I think that the Professional Development Centre has a genuine potential to make a significant and lasting impact. In terms of human resource development, investing in teacher training has the potential for greater returns than any other social sector initiative. The ripple effect that a teacher can have as he or she touches the lives of hundreds of students over the years provides multiplier that even the sharpest businessman would envy. The structure and focus of the PDC s programme provides a further multiplier. The training of teacher/educators will ensure that other teachers in their schools or nearby schools will benefit. The training of educational managers and instructional leaders will address the need to make the best use of available resources. In addition, a "Whole School Improvement Programme" has been specially developed for the Northern Areas, which will have teams moving from valley to valley to reach all schools, government and private, in a comprehensive manner.

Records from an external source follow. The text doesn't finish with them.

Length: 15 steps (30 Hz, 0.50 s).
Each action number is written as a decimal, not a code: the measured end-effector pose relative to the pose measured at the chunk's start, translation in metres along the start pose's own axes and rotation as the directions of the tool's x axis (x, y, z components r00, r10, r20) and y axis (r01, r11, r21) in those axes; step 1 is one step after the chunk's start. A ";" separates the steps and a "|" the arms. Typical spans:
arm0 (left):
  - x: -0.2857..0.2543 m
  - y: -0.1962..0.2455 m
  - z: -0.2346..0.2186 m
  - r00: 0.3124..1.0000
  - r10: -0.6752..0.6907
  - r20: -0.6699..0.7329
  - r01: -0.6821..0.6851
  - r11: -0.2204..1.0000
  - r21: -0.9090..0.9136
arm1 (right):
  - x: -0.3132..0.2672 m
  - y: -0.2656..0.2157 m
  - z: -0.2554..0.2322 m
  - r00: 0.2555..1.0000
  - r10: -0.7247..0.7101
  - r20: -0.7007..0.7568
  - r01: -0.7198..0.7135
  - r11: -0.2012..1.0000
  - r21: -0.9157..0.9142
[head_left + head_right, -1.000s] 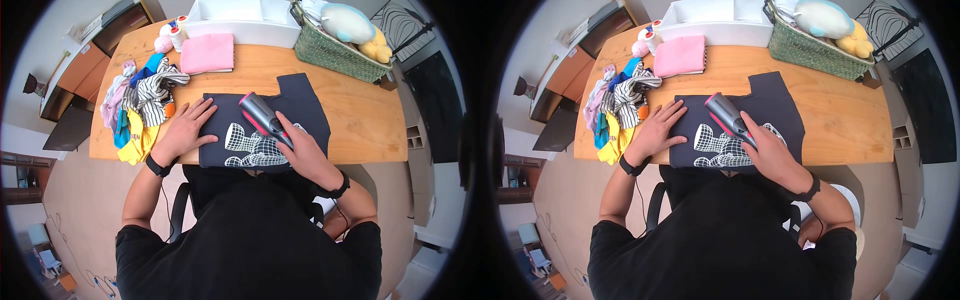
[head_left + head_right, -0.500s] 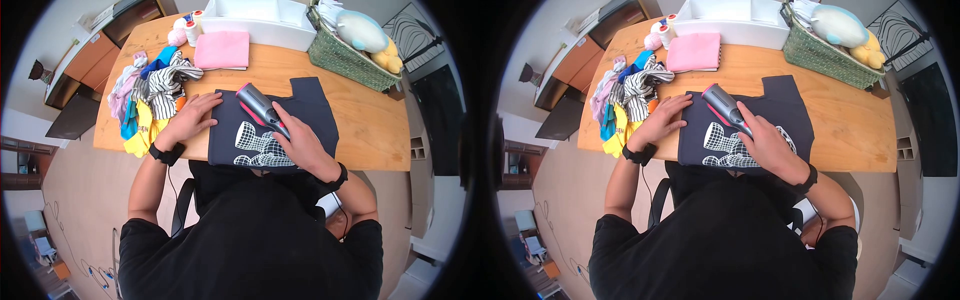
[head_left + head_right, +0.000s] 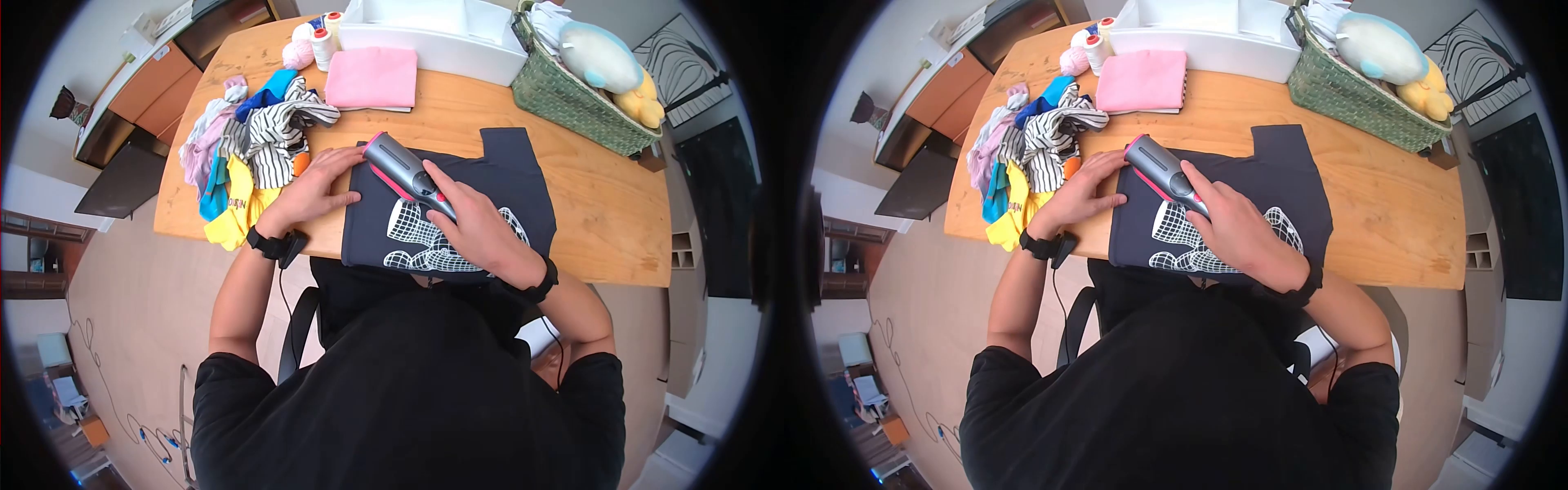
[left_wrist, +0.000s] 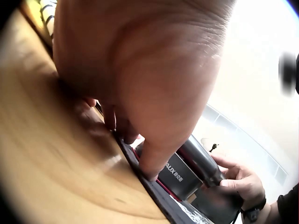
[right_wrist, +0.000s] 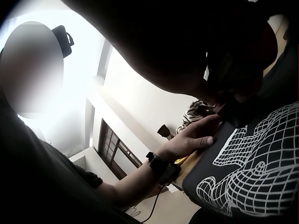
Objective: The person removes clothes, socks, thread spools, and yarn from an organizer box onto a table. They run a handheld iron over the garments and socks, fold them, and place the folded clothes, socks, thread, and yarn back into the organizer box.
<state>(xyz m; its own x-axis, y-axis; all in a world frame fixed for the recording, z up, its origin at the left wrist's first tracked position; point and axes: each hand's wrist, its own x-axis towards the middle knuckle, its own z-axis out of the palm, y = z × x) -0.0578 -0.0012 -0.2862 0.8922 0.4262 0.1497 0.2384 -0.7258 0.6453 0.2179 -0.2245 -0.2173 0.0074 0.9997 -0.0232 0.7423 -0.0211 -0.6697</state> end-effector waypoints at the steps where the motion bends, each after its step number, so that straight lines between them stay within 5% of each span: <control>1: -0.001 -0.004 0.001 1.000 0.026 -0.013 -0.026 0.999 0.025 | 0.000 0.000 0.002 1.000 -0.004 0.008 0.004 1.000 0.004; 4: 0.001 -0.006 0.001 1.000 0.009 -0.022 -0.010 0.999 -0.036 | -0.001 0.003 0.007 0.993 -0.112 -0.045 0.111 0.994 -0.006; 15: 0.002 -0.009 0.000 1.000 0.026 0.006 -0.026 1.000 -0.005 | -0.026 -0.020 0.014 0.994 -0.075 0.075 0.072 0.997 0.039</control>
<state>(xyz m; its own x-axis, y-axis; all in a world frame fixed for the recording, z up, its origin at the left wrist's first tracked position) -0.0584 0.0058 -0.2913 0.9004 0.4037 0.1623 0.2130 -0.7342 0.6446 0.1937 -0.2505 -0.2137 -0.0986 0.9947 -0.0288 0.7140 0.0506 -0.6983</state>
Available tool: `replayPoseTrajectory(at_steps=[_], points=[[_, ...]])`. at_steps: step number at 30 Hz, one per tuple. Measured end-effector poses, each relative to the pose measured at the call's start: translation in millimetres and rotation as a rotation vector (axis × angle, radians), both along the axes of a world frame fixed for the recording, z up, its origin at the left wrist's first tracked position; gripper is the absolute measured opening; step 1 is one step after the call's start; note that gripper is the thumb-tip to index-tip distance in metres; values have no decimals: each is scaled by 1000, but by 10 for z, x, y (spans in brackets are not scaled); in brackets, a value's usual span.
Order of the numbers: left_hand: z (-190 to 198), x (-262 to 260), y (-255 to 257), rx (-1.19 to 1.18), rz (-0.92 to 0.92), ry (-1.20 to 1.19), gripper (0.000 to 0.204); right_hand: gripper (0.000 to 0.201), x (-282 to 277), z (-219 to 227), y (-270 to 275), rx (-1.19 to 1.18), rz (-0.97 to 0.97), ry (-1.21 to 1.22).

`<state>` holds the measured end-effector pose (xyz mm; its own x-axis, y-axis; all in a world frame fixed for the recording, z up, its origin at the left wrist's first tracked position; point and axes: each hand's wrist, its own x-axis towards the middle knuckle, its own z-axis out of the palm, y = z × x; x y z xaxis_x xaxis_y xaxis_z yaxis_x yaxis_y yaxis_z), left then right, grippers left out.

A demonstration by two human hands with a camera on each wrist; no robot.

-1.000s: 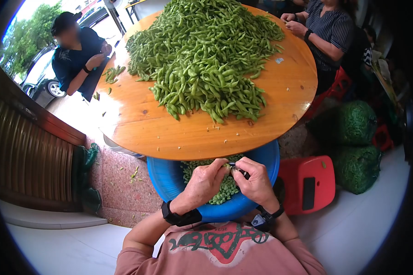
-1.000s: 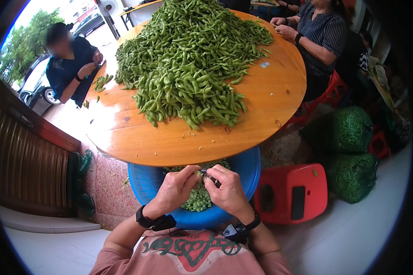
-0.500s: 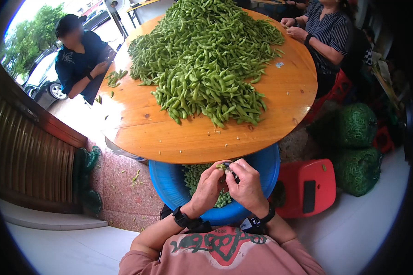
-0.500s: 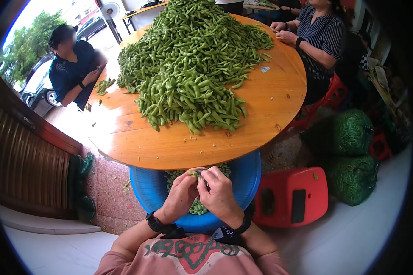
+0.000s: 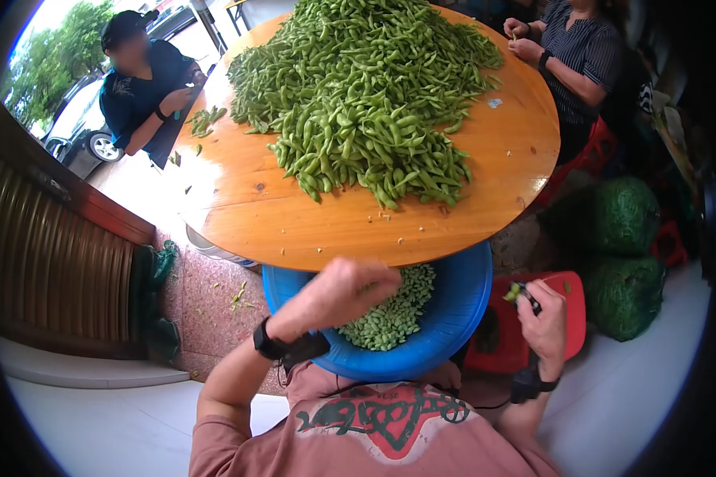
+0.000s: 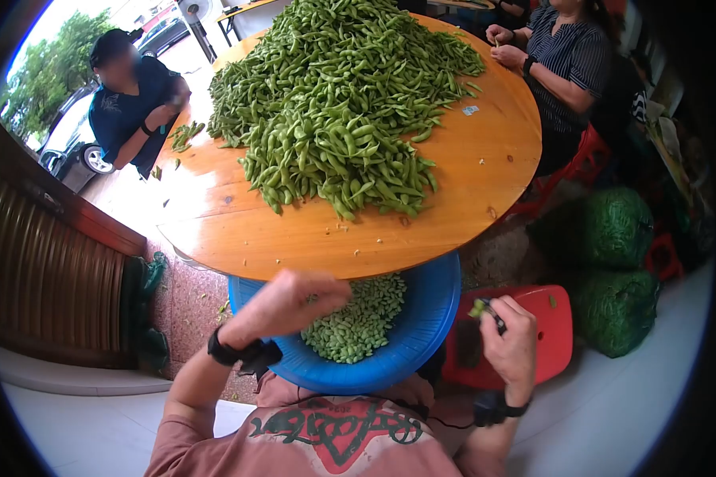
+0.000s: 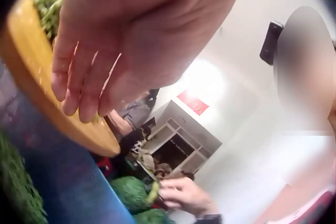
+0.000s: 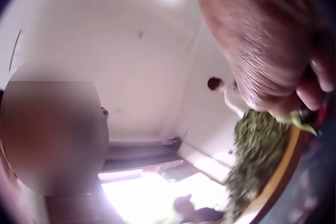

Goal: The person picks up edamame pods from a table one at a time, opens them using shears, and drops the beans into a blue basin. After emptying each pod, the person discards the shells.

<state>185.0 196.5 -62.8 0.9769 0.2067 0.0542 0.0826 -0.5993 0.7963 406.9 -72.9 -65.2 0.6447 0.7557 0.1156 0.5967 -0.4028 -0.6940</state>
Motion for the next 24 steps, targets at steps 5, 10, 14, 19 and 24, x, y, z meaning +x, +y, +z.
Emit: replayPoseTrajectory(at_steps=[5, 10, 14, 19, 24], points=[[-32, 460, 477, 460, 241, -258, 25, 19, 252, -229, -387, -325, -144, -179], [-259, 692, 639, 775, 147, -198, 28, 13, 122, -216, -174, -186, -161, -129], [-260, 631, 577, 787, 213, -206, 23, 4, -22, -170, 128, -5, -12, -108], [-215, 507, 627, 621, 434, -403, 19, 8, -333, -82, 623, 190, 127, 62], [-134, 305, 320, -469, 485, -197, 20, 16, -608, -265, 1112, 293, 146, 493]])
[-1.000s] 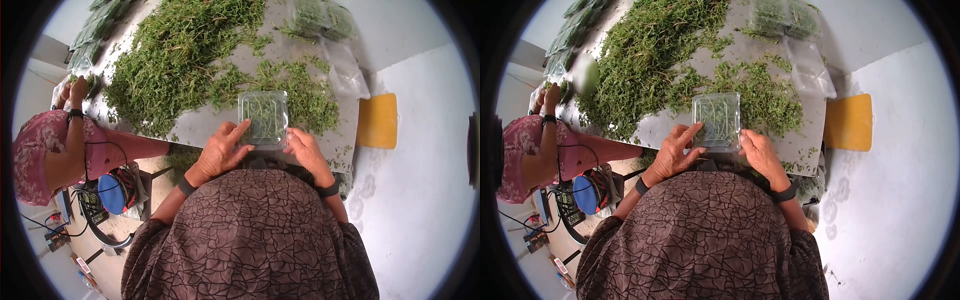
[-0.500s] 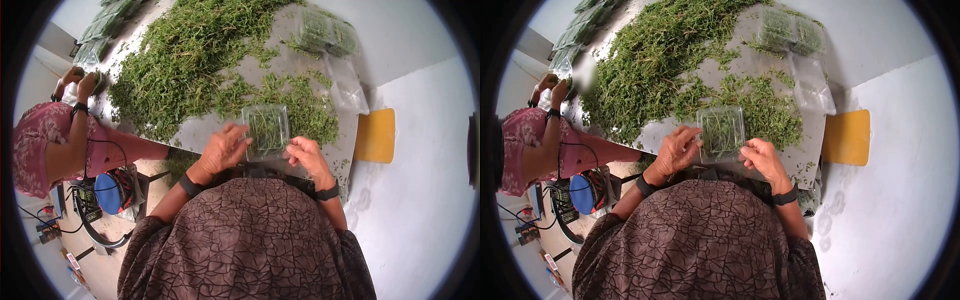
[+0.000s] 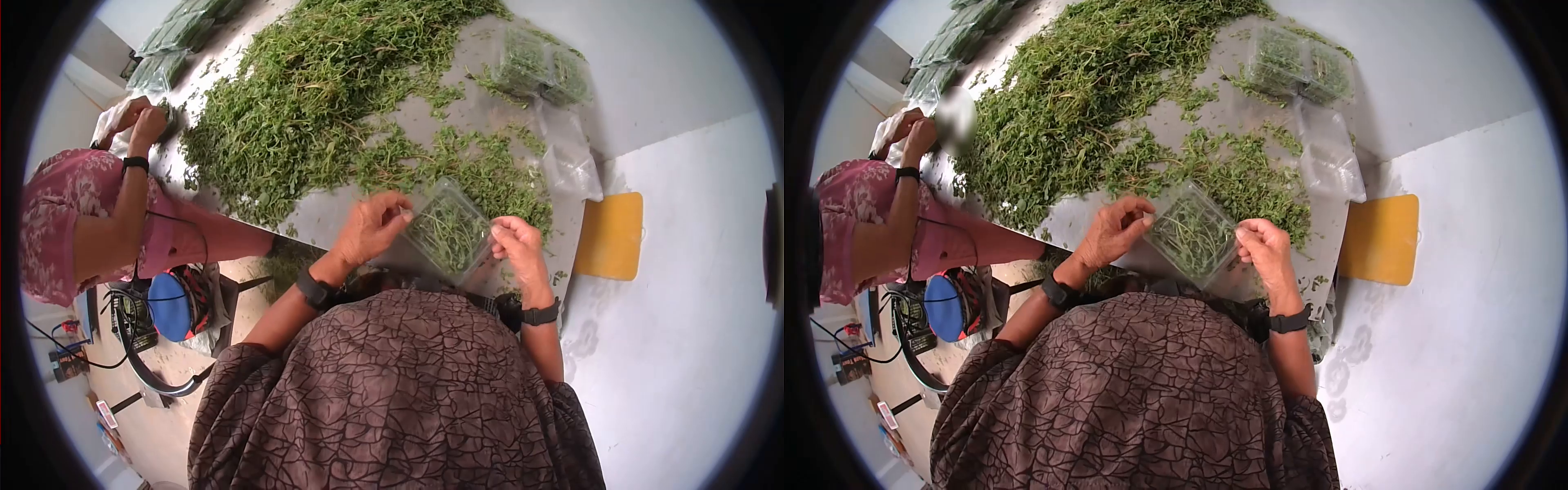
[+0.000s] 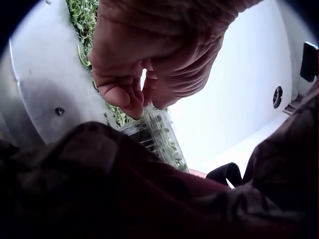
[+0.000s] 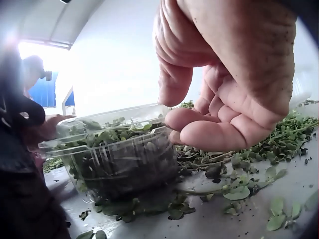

Let me emphasize again, so that it is clearly and widely understood, that the Centre will serve the needs of government schools as well as those operated by non-government organizations. This is a distinctive and positive feature. It breaks down the traditional divide between the public and private sectors. This divide has existed too long, and actually been a burden on all-round improvement of education in the country. The goal is to enable and reward teachers, to stimulate new thinking about what they are teaching and why, about teaching material and the delivery of the contents of curricula, and to make the best use of personnel and facilities through improvement and management across all the schools in the region.
I need not remind this audience that Islam places special importance on the value of education. Learning is ennobling. Teaching is one of the most valued professions because it opens minds to greater self-awareness as well as to the knowledge that gives learners greater control over their destinies. In addition to what the Professional Development Centre should do for the quality of teaching in its catchment area, it introduces teachers, and by example, others, to an experience with life-long education with all of its potential for personal development and satisfaction.
I convey my very best wishes for the success and further development of the Centre and its programmes to everyone involved in its oversight, management and programmes. You have been given the very best of facilities and support with which to work. If you are successful, as inshallah you will be, your work will have a major impact on the quality of education and the status of the teaching profession in the Northern Areas.